SchizophreniaConnection is pleased to present an interview Dr. Xavier Amador, who discusses the thorny dilemma of how to convince someone who doesn't believe he has schizophrenia to accept treatment. Dr. Amador is an internationally sought-after speaker, clinical psychologist, professor at Columbia University in New York City, and author of eight books.
Dr. Amador's expertise has made him a regular contributor to the Today Show and a featured guest on ABC Good Morning America, Prime Time Live, CBS This Morning, NBC Nightly News, 60 Minutes, CNN-Dateline, ABC's World News Tonight, Fox News, New York Times, Wall Street Journal, USA Today and many others.
Dr. Amador is a consultant to numerous companies and government agencies including the National Institute of Health and Department of Justice.
His forensic cases include the Unabomber, PFC Lynndie England, Elizabeth Smart kidnapping, and Zacarias Moussaoui trials. Dr. Amador has over 25 years experience working with adults, families and couples. He lives in New York. www.XavierAmador.com
Christina Bruni interviews. The following is the first of the two-part series.
SC: Talk about anosognosia; what it is, and what causes it. Can it be prevented?
XA: Research shows that about 50 percent of persons with schizophrenia (about 1.5 million in the U.S.) do not know they have an illness, and this unawareness does not improve with education, time, or treatment. I purposely did not use the term "denial" in the previous sentence because this problem is not denial. Denial is a coping strategy, a way we deal with painful knowledge. People in denial know something deep down inside (unconsciously), but they lie to themselves about it. But the research indicates that this is not what we are dealing with when, after months and years of evidence, the person still does not believe she or he is ill. What we are dealing with here is anosognosia (AH-no-sog-NO-sia)-a neurological syndrome that leaves patients unaware that they are ill.
According to the American Psychiatric Association's Diagnostic and Statistical Manual of Mental Disorders, Fourth Edition, Text Revision (DSM-IV-TR), "A majority of individuals with schizophrenia lack insight ... Evidence suggests that poor insight is a manifestation of the illness itself, rather than a coping strategy ... comparable to the lack of awareness of neurological deficits seen in stroke, termed anosognosia."
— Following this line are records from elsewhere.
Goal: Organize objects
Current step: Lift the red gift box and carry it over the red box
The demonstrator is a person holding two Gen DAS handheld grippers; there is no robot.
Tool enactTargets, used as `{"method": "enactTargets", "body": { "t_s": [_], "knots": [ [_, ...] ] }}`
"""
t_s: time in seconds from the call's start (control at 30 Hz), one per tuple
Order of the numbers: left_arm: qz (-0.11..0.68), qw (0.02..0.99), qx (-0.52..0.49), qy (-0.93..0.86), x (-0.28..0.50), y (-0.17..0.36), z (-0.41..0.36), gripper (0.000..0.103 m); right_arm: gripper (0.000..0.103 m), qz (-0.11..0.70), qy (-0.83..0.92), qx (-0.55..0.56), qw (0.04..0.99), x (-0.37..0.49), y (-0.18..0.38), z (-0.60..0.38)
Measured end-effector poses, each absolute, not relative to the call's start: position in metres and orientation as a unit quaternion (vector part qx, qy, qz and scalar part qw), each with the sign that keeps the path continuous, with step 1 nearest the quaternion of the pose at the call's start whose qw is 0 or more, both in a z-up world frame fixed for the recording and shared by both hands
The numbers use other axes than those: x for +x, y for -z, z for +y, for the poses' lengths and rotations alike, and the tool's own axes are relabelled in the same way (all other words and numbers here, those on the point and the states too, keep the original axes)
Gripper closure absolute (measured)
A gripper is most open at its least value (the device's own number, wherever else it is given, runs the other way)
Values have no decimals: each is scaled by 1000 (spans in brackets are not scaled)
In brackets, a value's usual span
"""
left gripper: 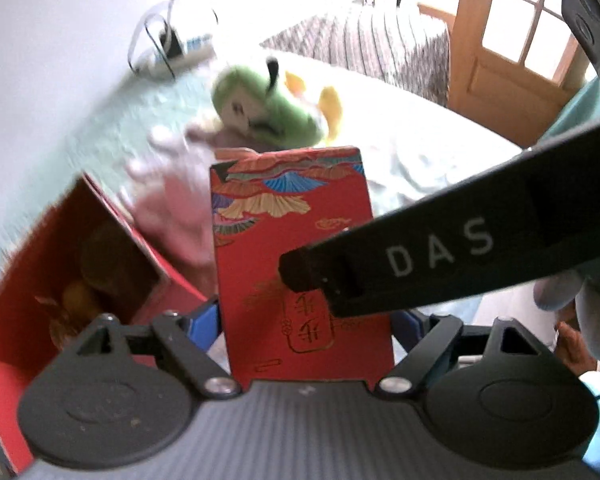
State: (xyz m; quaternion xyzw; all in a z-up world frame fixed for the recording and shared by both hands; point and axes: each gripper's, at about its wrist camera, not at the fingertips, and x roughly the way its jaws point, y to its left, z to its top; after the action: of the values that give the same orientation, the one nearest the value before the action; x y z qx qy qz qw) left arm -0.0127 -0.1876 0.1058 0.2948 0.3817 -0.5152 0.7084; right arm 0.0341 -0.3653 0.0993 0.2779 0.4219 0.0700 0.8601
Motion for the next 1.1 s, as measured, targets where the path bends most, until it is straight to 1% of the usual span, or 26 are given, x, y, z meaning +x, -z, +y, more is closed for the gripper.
{"method": "enactTargets", "body": {
  "t_s": [0.23,0.4,0.57,0.73,0.87,1.1],
  "knots": [
    [337,760,252,496,9,-149,-166,18,49,367,-122,263,884,55,-129,-354],
    [317,801,235,451,28,-165,-146,18,49,340,-172,238,893,76,-141,-329],
    [317,833,208,403,52,-175,-116,18,49,325,-227,216,892,100,-147,-301],
    [320,860,199,344,87,-167,-96,20,50,343,-277,215,872,131,-139,-268],
    [344,867,181,313,119,-151,-85,20,51,356,-305,198,861,153,-128,-240],
    [389,864,177,266,159,-112,-64,20,53,414,-333,197,824,194,-93,-201]
  ]
}}
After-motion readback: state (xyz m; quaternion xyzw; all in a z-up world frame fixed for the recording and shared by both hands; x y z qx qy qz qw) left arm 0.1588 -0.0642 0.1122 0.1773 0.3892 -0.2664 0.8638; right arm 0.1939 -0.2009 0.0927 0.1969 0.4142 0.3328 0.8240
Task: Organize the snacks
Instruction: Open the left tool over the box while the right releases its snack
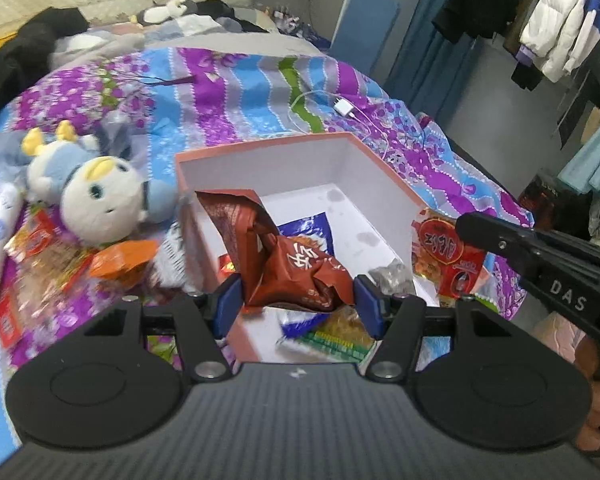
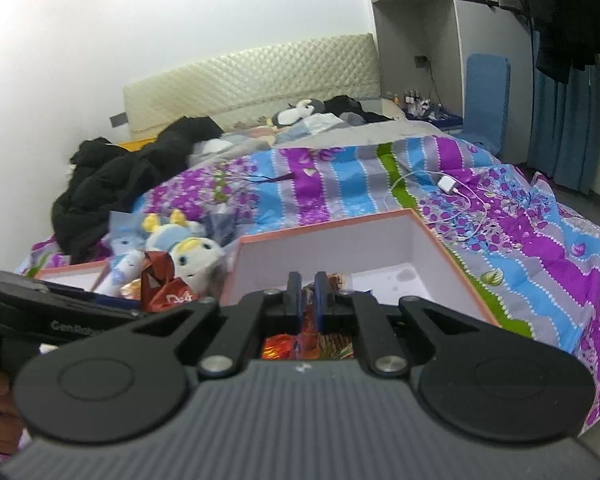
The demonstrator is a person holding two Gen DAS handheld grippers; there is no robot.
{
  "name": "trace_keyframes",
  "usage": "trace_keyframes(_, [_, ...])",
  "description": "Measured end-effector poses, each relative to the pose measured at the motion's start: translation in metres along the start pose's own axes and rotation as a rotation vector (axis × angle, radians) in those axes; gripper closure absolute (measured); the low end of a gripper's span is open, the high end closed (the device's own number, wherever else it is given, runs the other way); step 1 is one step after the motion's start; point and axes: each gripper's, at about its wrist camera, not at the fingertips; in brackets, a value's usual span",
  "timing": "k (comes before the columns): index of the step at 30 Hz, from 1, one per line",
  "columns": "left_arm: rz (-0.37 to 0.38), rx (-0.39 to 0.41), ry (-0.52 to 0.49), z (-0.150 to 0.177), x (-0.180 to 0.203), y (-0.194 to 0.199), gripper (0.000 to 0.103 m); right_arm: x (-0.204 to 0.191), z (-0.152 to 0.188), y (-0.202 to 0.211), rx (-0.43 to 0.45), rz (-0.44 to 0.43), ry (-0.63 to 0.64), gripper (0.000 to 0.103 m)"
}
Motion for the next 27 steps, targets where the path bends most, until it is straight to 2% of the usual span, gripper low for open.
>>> trace_keyframes(6, [0.025, -0.059, -0.009, -0.031, -0.005, -0.075, 0.038, 0.037, -0.005, -0.057, -0.052, 0.051, -0.026, 0.094])
trace_keyframes(12, [0.036, -0.11, -0.013, -0.039, -0.011, -0.133, 0.038, 0.059, 0.009, -0.107, -0.136, 0.082, -0.05, 0.093])
trace_keyframes(18, [0.049, -0.123, -0.025, -0.037, -0.014, -0.152, 0.036, 0.064, 0.018, -0.121, -0.169, 0.123, -0.058, 0.089])
trace_keyframes(21, [0.041, -0.107, -0.017, -0.037, -0.017, -0.143, 0.025, 0.065, 0.017, -0.119, -0.173, 0.156, -0.073, 0.086])
trace_keyframes(23, [0.021, -0.072, -0.008, -0.037, -0.018, -0.128, 0.021, 0.063, 0.016, -0.112, -0.16, 0.175, -0.072, 0.058])
trace_keyframes(24, [0.016, -0.057, -0.005, -0.037, -0.02, -0.12, 0.021, 0.062, 0.016, -0.108, -0.148, 0.177, -0.071, 0.051])
trace_keyframes(27, [0.008, -0.018, 0.007, -0.037, -0.022, -0.094, 0.021, 0.055, 0.016, -0.089, -0.126, 0.168, -0.074, 0.051])
Point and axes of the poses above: each gripper's, at about its wrist camera, not at the fingertips, and y roughly against the way its jaws point, x to its right, z to its underside, and after that the axes turned 11 degrees about -y, right-handed
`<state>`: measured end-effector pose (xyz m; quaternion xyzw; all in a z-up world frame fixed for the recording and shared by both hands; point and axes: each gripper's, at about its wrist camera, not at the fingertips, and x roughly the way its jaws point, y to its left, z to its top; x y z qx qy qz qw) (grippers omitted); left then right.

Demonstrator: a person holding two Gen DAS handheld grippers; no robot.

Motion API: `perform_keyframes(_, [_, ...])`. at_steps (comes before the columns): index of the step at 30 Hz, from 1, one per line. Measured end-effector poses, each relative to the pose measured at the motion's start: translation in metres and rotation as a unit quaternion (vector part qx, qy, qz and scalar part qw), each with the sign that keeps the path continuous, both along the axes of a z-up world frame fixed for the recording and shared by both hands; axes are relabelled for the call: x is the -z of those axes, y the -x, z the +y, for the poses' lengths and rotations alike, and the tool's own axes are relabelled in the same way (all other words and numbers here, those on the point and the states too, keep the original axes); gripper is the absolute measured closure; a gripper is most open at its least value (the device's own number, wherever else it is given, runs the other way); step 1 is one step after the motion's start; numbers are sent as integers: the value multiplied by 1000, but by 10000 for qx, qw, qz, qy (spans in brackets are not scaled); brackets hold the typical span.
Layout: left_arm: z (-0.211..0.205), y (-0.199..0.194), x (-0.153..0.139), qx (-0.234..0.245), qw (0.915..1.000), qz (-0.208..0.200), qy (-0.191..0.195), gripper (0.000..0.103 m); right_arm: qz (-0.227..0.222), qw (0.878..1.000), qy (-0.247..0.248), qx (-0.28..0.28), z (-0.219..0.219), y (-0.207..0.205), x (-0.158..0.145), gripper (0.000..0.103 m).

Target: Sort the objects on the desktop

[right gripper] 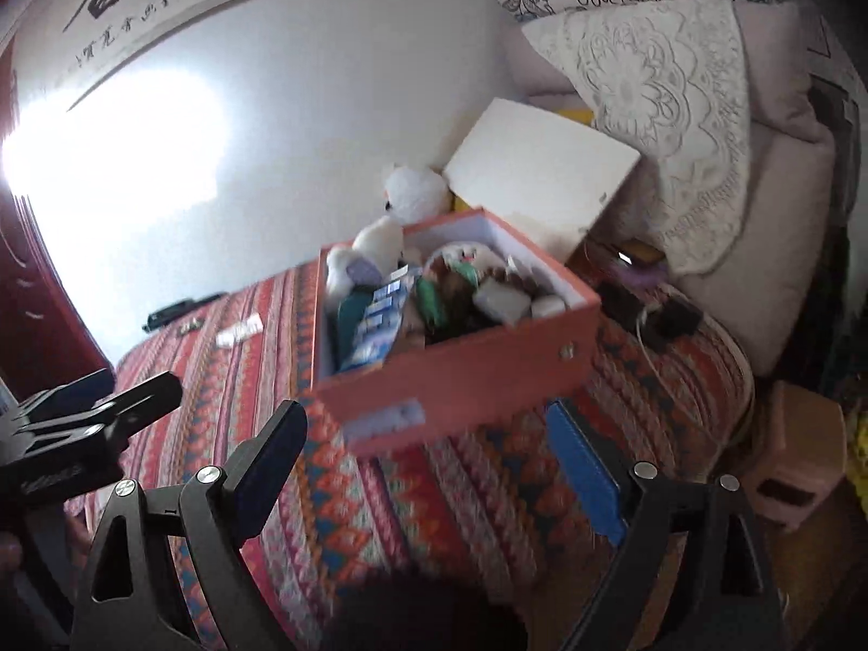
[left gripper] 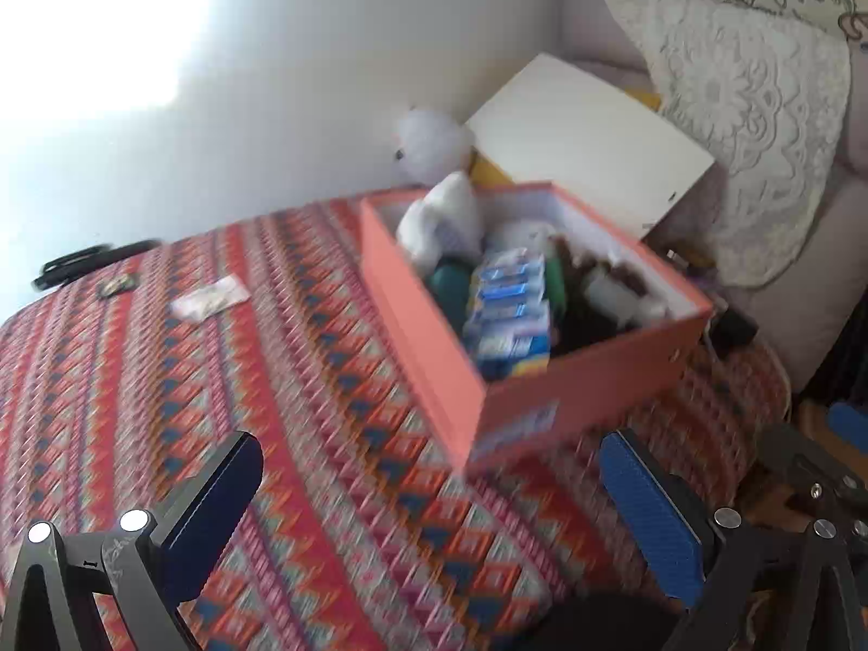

As co-chair of the last revision of the DSM-IV text on schizophrenia, I was asked to propose changes that would better reflect scientific consensus. Every change considered had to be peer-reviewed by other scientists. The quote above reflects scientific consensus in the field (as of 1999) that poor insight is common in schizophrenia and is linked to executive (or frontal lobe) dysfunction. In the seven years since this update in the DSM, many new studies have replicated this finding.